Super Cool Hero

Steve and I had a big fight earlier today. It was about the stupidest thing, but the battle was nuclear. He wanted to go join the Superhero Training Academy, which is such a terrible idea, but he wouldn’t listen to a thing I said. He’s got a family to look after, but he just said that it was his destiny, because he shares a first name with Commander America! Steve argues that if he goes and studies to become a superhero, he’ll be able to protect his family better. But he’s ignoring the fact that you have to live at the academy for up to ten years before getting your superhero licence! His children will all be adults by the time he gets back! Did he listen? No. He said that if he applies himself he could be done in as little as three years! Three years!

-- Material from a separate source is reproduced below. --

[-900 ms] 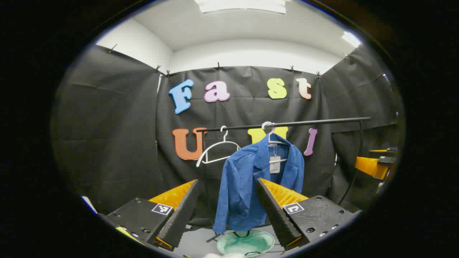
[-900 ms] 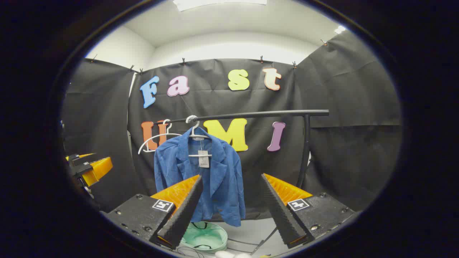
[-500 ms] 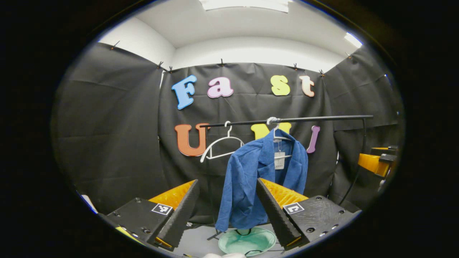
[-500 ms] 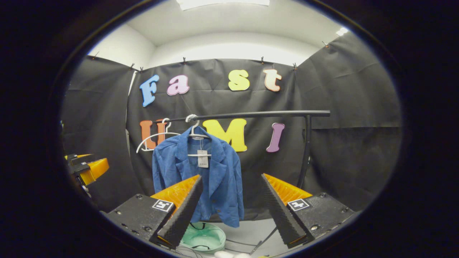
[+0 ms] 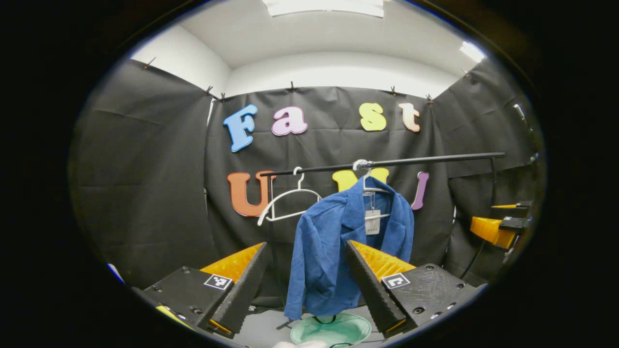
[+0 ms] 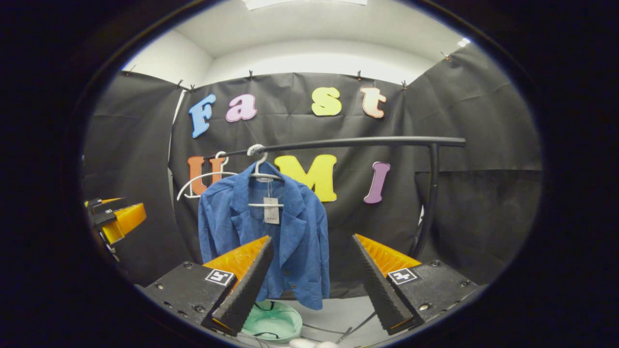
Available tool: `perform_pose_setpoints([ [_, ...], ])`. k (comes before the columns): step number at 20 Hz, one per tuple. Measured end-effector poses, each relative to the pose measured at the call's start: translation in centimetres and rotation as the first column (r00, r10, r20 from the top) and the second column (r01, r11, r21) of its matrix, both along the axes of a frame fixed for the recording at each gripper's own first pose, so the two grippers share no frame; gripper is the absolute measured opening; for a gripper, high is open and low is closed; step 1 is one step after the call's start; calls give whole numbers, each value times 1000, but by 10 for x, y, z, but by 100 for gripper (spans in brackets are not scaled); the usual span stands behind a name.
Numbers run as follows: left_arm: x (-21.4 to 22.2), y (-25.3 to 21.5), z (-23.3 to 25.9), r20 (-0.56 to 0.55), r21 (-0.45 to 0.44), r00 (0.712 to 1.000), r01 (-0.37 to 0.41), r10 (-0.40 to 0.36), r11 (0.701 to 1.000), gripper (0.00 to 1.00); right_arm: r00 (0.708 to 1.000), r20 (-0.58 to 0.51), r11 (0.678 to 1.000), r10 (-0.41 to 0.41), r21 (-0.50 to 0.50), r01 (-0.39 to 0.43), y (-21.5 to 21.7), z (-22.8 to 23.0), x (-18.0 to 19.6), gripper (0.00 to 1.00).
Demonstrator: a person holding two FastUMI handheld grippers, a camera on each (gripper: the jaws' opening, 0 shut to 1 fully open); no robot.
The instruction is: Grasp the clothes on the hanger with both hands and then place them into the laundry hamper below.
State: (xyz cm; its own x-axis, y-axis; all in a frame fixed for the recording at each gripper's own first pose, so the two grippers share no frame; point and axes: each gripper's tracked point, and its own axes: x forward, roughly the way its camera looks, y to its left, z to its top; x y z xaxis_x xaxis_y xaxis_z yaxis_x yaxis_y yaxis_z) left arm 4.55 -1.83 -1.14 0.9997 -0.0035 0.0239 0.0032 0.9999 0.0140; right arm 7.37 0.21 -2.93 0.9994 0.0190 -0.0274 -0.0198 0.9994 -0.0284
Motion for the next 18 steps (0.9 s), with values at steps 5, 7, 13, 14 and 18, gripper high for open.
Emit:
perform_pose_setpoints([
  [5, 43, -29, -21, -16, -16, 1000, -5, 5, 1000, 97, 999, -15, 999, 49, -7, -49, -3, -16, 57, 99],
  [7, 62, -42, -34, -31, -41, 999, 9, -11, 999, 100, 997, -21, 997, 79, 0, -79, -1, -23, 82, 100],
  [13, 116, -62, -56, -27, -88, 999, -21, 18, 996, 100, 990, -40, 990, 138, -7, -139, 3, -45, 156, 99],
  [14, 127, -64, -59, -23, -75, 999, -31, 29, 997, 100, 988, -50, 989, 146, -5, -146, 4, -49, 167, 99],
  [18, 160, -78, -75, -26, -36, 998, -51, 50, 998, 100, 980, -64, 982, 188, -3, -188, 17, -59, 206, 100],
])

When I refused to listen to this crazy idea any longer, Steve started sulking, sitting in front of the air conditioning. Canberra isn’t even hot today, but he turned it on full blast for some reason. Half an hour later, the air conditioning unit broke down. What an idiot. First, he wants to go become a superhero, then he breaks the air-con, what, out of spite? If he can’t be cool then none of us can? Is that what this is about? Now I’ve got to find fast air conditioning repairs from Canberra. Steve’s probably going to get sick now, and first thing tomorrow morning he’ll be begging me to make some soup. To be fair, I am pretty good at making soup.

Hey, maybe I should go to the STA and learn to become a superhero. If it’s such a reasonable idea, I’m sure Steve will have no issues with me dropping everything and leaving. I could take the name Souper Woman and use my powers to help feed those that need it during the day. At night I’d fight criminals like any other superhero. Let’s see what he thinks about that.